This essay on life, farming, and food accompanies Sarah Cramer’s original painting, “CSA Box Turtle, 2016.”
This painting shows Leslie, peering out from under the hand-me-down sunhat she inherited from her mother, taking a brief break from the endless work of organic vegetable farming to spend a moment admiring a box turtle. Never mind that box turtles amble through strawberry and tomato patches, taking a single bite out of each fruit within their reach, rendering the produce unsellable; Leslie loves turtles more than just about anything. I created this painting of her and this box turtle for an art show in our hometown of Columbia, Missouri. The show was entitled The View from Here, and artists were to submit pieces that centered around life in Missouri; that elevated its beautiful landscapes and people.
Leslie became a farmer not because of a family tradition, an environmental call to action, or to make a political statement against conventional agriculture. She became a farmer because of food. When she decided against culinary school, she followed her love of food to the vegetable fields instead. She approaches vegetable production with a sense of artistry and innovation, sentiments more commonly associated with the chefs that plate our food than with the farmers who grow it.
There may be no better way to illustrate how integral fine food is to Leslie’s being than by looking at her last name.
Touzeau.
The diminutive form of a rare variety of French wheat.
Now, do not mistake Leslie as merely a foodie, or worse, a gardener (a term used in our part of the world by male row crop farmers to marginalize women who grow produce). Leslie loves food but she is also a damn good farmer. A good farmer and a hard worker who would only take a break from weeding or harvesting or building fence to appreciate a creature as lovely as a box turtle.
The three-toed box turtle is the state reptile of Missouri. I love Missouri. Though I recognize its flaws, it is home to me, and I will defend its honor until the day that I die. Missouri is a beautiful and complicated place—both Northern and Southern, hilly and flat, home to Mark Twain and Monsanto—and among the vast fields of Round-Up Ready soybeans and Bt corn, organic vegetable farmers like Leslie are trying to make it a little better. And tastier.

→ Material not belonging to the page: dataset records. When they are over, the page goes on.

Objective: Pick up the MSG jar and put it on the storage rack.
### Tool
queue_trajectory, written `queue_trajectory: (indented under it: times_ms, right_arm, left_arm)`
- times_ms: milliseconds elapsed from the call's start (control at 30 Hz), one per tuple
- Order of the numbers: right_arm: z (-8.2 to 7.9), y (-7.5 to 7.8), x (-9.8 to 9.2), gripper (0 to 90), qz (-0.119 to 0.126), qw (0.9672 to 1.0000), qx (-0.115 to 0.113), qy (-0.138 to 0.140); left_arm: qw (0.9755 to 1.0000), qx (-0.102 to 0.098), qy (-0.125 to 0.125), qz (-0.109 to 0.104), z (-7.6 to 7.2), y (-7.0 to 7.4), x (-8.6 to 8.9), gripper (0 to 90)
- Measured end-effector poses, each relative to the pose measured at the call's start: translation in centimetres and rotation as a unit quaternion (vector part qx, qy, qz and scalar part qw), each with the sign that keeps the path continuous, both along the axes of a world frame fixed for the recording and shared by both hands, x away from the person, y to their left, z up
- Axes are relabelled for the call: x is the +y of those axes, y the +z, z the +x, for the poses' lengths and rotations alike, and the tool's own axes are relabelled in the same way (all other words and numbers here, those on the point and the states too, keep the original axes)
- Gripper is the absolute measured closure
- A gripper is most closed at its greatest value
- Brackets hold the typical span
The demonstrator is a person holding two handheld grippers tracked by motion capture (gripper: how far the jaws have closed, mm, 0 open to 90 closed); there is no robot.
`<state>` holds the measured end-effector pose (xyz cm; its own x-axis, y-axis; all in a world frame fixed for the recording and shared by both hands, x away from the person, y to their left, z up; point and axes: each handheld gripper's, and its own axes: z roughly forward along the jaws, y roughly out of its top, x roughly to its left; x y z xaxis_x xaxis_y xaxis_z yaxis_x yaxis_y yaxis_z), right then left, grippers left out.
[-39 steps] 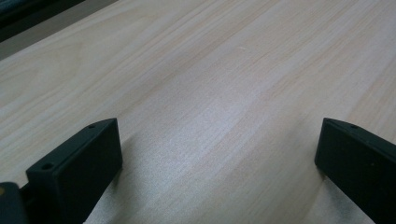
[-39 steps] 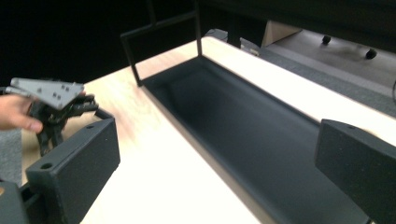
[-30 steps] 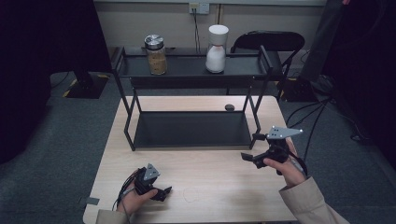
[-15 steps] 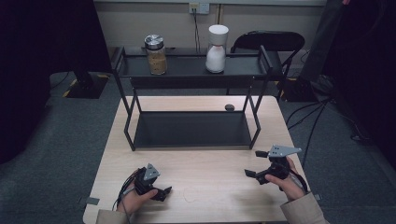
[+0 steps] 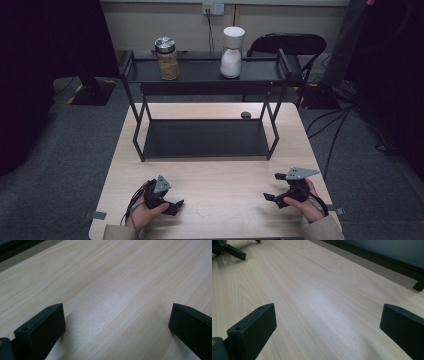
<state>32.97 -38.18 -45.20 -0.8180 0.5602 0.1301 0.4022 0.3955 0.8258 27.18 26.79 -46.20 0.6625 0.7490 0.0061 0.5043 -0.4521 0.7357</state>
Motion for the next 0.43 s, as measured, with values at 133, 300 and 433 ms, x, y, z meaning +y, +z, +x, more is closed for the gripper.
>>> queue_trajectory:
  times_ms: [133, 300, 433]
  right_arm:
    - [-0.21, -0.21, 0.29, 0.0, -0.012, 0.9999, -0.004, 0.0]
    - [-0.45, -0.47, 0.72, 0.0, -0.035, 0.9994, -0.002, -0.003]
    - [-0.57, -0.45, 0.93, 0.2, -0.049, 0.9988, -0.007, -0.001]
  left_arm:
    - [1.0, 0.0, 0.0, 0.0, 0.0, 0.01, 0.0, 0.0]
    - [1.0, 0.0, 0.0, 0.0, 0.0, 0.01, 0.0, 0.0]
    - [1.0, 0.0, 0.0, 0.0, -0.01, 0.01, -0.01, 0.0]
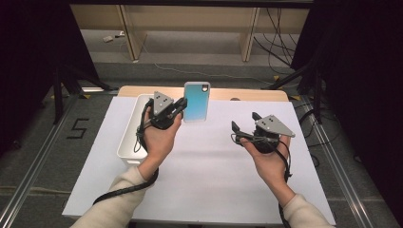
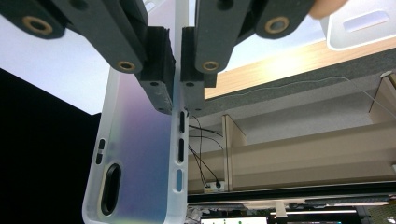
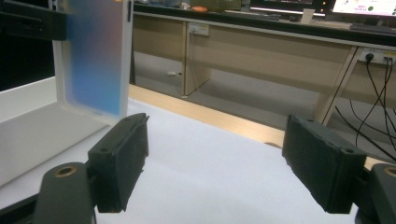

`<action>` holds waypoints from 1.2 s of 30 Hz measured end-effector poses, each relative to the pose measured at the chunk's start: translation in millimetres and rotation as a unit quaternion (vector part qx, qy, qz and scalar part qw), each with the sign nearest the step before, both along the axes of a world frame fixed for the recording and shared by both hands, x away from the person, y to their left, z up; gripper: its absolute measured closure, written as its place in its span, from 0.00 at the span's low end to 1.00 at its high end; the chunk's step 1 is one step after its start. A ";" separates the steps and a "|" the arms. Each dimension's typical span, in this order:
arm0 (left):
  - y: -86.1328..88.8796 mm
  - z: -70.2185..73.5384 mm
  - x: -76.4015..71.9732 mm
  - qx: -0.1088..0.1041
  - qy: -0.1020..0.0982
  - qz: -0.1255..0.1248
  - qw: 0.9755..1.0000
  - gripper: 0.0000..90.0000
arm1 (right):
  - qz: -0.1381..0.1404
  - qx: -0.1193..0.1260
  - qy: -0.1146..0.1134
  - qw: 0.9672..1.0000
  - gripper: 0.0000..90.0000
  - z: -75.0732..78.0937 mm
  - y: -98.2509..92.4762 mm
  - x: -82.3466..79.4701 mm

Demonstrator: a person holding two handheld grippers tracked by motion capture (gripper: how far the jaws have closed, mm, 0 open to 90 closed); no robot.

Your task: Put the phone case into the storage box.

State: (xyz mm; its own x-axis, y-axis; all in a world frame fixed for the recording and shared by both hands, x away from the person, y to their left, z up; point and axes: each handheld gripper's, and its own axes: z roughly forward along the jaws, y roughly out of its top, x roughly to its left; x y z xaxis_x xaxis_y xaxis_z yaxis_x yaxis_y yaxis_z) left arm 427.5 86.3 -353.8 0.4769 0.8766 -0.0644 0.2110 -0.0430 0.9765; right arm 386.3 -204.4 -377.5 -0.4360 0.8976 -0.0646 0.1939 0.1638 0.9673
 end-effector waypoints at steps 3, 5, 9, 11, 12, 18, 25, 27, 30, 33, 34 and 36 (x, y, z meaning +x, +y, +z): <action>1.1 1.1 -0.3 -0.001 0.000 0.000 1.000 0.94 | 0.002 0.000 -0.004 1.000 0.25 -1.0 -3.1 -1.3; 2.0 1.7 -0.3 0.000 0.000 0.000 1.000 0.94 | 0.001 0.002 -0.002 1.000 0.25 -1.2 -5.2 -2.3; 3.9 2.2 -0.7 -0.004 0.000 0.001 1.000 0.94 | -0.001 0.001 0.006 1.000 0.24 -0.6 -8.6 -4.6; 4.8 2.1 -0.7 -0.005 0.000 0.002 1.000 0.94 | -0.003 -0.001 -0.001 1.000 0.24 -0.8 -11.0 -4.9; 5.7 2.1 -0.6 -0.006 0.001 0.002 1.000 0.94 | -0.007 0.000 -0.006 1.000 0.24 -1.3 -11.6 -5.0; 9.1 3.2 -1.2 -0.006 0.000 0.004 1.000 0.94 | -0.009 0.002 0.005 1.000 0.23 -3.2 -16.4 -8.4; 14.2 4.5 -1.0 -0.008 -0.001 0.007 1.000 0.94 | -0.013 0.000 0.001 1.000 0.23 -4.4 -20.8 -9.8; 15.8 5.1 -1.3 -0.008 -0.001 0.008 1.000 0.94 | -0.013 -0.002 0.001 1.000 0.23 -4.5 -22.2 -10.8; 18.5 5.8 -0.9 -0.010 0.000 0.009 1.000 0.94 | -0.013 0.002 0.000 1.000 0.23 -5.3 -23.0 -12.2; 21.9 6.5 -0.4 -0.010 0.001 0.011 1.000 0.94 | -0.010 0.002 -0.004 1.000 0.23 -5.6 -24.0 -13.2; 23.0 6.6 -0.3 -0.012 0.001 0.012 1.000 0.94 | -0.012 0.000 -0.005 1.000 0.23 -5.4 -24.6 -13.6; 24.4 6.8 -0.2 -0.011 0.000 0.012 1.000 0.94 | -0.012 -0.001 -0.007 1.000 0.23 -5.5 -24.9 -14.6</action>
State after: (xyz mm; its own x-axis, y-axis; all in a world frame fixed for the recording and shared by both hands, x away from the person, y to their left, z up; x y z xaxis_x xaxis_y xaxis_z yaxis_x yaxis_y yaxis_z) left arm 427.3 110.8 -347.0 0.4551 0.8864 -0.0845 0.2124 -0.0159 0.9771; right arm 371.7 -229.3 -383.0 -0.4135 0.9077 -0.0714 0.1848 0.1604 0.9696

Sarah Cramer is a PhD candidate in agricultural education at the University of Missouri. Sarah holds a master’s in public health, and before returning to graduate school for her doctorate, worked as an educator at a school gardening non-profit in rural Missouri. She is also a beekeeper (did you know that the state insect of Missouri is the honeybee?), painter, and an avowed vegetarian with a newfound and paradoxical passion for raising broiler chickens.
Leslie Touzeau is a master’s student in rural sociology at the University of Missouri. After spending eight years as a full-time organic vegetable farmer, she returned to school to study African-American farmers like herself. Her research has taken her throughout Missouri and the Deep South, and spurred her to investigate her own family’s roots in agriculture and slavery. She is the best cook that Sarah has ever met.